== What you will do ==
Copy every line below precisely, leaving nothing out.

─── Supplied material

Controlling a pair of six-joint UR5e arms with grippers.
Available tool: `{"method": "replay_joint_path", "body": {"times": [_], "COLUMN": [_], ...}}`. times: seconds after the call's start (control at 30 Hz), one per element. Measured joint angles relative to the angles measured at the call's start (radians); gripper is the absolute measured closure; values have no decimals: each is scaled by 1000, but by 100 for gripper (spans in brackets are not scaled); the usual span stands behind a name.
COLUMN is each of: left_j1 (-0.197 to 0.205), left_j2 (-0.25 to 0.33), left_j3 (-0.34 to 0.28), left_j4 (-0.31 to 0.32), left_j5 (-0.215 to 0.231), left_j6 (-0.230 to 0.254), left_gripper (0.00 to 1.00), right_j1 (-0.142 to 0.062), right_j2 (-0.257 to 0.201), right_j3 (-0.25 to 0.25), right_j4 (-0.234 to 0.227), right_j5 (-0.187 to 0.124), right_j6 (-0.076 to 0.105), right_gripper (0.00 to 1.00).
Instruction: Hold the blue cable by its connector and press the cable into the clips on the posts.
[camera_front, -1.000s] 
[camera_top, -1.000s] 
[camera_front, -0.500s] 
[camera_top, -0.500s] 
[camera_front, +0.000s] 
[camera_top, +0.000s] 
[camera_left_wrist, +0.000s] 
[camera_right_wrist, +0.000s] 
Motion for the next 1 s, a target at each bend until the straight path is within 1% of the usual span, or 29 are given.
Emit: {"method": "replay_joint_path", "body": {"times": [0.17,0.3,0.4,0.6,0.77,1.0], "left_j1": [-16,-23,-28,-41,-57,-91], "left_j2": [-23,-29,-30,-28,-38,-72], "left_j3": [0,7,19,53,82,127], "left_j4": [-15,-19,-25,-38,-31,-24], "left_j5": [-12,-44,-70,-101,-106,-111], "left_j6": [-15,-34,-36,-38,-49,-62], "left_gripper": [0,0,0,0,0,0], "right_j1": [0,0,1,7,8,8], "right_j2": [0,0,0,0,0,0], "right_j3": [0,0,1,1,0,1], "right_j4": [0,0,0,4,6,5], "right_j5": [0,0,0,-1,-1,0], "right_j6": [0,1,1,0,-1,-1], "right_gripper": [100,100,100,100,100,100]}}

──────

== Your solution ==
Controlling a pair of six-joint UR5e arms with grippers.
Available tool: `{"method": "replay_joint_path", "body": {"times": [_], "COLUMN": [_], ...}}`. times: seconds after the call's start (control at 30 Hz), one per element. Measured joint angles relative to the angles measured at the call's start (radians); gripper is the absolute measured closure; values have no decimals: each is scaled by 1000, but by 100 for gripper (spans in brackets are not scaled); the usual span stands behind a name.
COLUMN is each of: left_j1 (-0.197 to 0.205), left_j2 (-0.25 to 0.33), left_j3 (-0.34 to 0.28), left_j4 (-0.31 to 0.32), left_j5 (-0.215 to 0.231), left_j6 (-0.230 to 0.254), left_gripper (0.00 to 1.00), right_j1 (-0.142 to 0.062), right_j2 (-0.257 to 0.201), right_j3 (-0.25 to 0.25), right_j4 (-0.234 to 0.227), right_j5 (-0.187 to 0.124), right_j6 (-0.076 to 0.105), right_gripper (0.00 to 1.00).
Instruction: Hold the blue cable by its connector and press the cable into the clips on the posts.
[camera_front, -1.000s] 
[camera_top, -1.000s] 
[camera_front, -0.500s] 
[camera_top, -0.500s] 
[camera_front, +0.000s] 
[camera_top, +0.000s] 
[camera_left_wrist, +0.000s] 
[camera_right_wrist, +0.000s] 
Motion for the next 1 s, a target at each bend until the straight path is within 1% of the usual span, or 29 are given.
Emit: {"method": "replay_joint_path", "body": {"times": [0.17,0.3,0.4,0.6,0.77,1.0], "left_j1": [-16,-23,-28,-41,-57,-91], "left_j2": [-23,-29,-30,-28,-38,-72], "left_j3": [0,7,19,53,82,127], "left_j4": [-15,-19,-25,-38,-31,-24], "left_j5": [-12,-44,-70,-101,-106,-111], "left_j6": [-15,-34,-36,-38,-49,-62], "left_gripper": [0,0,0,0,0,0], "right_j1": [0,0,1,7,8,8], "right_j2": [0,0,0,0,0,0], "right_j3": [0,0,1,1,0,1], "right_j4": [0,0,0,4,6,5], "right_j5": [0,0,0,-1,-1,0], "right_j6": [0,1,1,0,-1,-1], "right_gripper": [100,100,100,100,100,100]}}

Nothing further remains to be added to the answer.